■ WHAT YOU HAVE TO DO ■
The answer must be the lines from the one that holds "If you would" through the final line of the data, copied exactly, with no pictures.

------------------------

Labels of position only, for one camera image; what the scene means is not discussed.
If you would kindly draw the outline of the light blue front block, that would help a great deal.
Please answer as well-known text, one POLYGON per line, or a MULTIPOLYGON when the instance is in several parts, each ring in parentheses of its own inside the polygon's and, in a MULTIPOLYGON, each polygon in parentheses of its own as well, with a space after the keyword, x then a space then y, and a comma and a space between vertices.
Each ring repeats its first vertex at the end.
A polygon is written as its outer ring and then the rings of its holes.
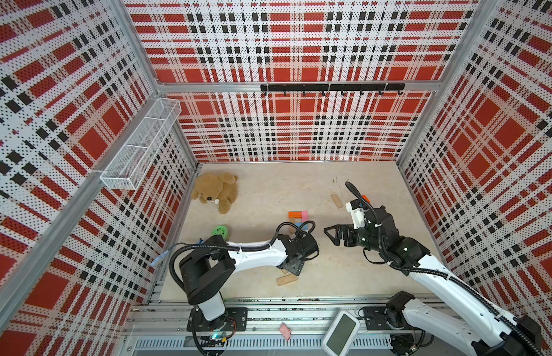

------------------------

■ SOLUTION TO THIS TASK ■
If you would kindly draw the outline of the light blue front block, that would help a great deal.
Please answer as well-known text, one POLYGON per line, or a MULTIPOLYGON when the instance is in several parts, each ring in parentheses of its own inside the polygon's and, in a MULTIPOLYGON, each polygon in parentheses of its own as well, with a space after the keyword, x then a space then y, and a comma and a space between vertices.
Each ring repeats its first vertex at the end.
A polygon is written as its outer ring and then the rings of its holes.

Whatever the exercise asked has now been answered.